First of all, a little background… I’m a Registered Dietitian and a lifelong subscriber to healthy eating and daily exercise. I’m in my early 40’s, and other than some aches and pains from old injuries, I’m free of chronic issues. That being said, I’m always looking for ways to reduce burdens on my body and up my wellness game. I have a strong family history of Alzheimer’s/dementia so I’m generally on board with anything I can do to mitigate inflammation. 

 

I read a recent study that showed that nearly 90% of the American population is insulin resistant*. And knowing that insulin resistance is a significant risk factor for Alzheimer’s, I wondered, “how much added sugar am I eating in a day”? The American Heart Association recommends keeping added sugar to less that 24g per day. Surely, as healthy as my diet is, I must be under that… Right???

 

It turns out, I was not!
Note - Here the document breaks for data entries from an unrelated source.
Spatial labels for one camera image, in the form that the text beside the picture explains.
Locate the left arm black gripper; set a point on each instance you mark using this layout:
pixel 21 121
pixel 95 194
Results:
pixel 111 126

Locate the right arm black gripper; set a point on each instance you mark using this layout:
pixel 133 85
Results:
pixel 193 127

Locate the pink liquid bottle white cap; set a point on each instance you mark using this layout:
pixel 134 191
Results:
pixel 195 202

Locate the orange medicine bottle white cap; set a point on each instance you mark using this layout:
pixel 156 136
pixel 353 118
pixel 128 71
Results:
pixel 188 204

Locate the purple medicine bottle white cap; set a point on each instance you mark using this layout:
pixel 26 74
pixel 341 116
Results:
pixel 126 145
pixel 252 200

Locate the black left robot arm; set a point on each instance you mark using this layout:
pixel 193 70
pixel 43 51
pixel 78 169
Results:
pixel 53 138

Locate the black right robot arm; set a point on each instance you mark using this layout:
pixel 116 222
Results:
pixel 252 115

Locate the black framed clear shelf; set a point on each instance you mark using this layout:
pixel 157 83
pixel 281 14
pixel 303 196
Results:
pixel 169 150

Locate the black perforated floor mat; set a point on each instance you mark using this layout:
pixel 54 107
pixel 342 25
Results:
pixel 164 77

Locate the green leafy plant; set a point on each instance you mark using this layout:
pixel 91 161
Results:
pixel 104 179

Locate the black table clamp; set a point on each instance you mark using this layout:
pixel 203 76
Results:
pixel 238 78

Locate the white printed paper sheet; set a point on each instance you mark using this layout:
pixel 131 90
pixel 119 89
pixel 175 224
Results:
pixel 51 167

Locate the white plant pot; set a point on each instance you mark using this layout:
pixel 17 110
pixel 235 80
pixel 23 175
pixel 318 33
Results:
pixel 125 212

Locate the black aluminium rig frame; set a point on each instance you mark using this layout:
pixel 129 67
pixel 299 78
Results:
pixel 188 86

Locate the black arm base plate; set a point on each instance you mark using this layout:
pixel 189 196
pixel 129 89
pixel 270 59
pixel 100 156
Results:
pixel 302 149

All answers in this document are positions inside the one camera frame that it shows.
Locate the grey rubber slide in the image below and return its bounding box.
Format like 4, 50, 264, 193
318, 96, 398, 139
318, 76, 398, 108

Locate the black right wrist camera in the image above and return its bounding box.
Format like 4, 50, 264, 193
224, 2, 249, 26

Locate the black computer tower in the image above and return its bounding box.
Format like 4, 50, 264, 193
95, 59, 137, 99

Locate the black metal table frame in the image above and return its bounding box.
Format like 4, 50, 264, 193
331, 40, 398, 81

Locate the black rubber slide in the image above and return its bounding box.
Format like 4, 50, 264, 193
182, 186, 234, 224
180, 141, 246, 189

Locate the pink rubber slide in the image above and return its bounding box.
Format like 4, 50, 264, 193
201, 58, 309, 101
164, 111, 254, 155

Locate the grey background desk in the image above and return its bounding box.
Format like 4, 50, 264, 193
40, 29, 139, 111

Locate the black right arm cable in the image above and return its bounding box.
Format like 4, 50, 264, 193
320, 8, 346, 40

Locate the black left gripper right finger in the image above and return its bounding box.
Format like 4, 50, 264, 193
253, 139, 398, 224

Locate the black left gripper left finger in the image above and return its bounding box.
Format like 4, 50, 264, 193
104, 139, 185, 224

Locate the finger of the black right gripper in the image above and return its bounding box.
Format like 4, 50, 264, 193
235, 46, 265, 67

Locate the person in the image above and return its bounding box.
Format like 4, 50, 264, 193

While I wasn’t very far over, I was still over. So as a proponent of “practice what you preach”, and knowing that this is just one more step I can take to keep my brain healthy, I decided to make an immediate change and journal my results. For the next 7 days I’ll keep a food and added sugar journal and make note of any changes I feel. 

 

I encourage you to follow along with my journey and reach out with any questions or comments. 

 

Day 1 – 

½ cup silk plain almond milk yogurt – 4g added sugar

2 cups berries

Walnuts, pumpkin seeds

16oz decaf, low acid coffee – 2T Coconut cream no sugar

 

1 serving DJ&A shitake mushroom crisps – 2g added sugar

Carrots

Hummus

1 orange

 

½ Sweet Earth vegan pizza – 2g

Salad

Olive oil, Balsamic vinegar

1 oatmeal stout

 

Total water – 80oz       

 

End of day 1 and I feel great, though I wouldn’t say I feel any different than I usually do. I’m excited to see if I notice any changes throughout the process!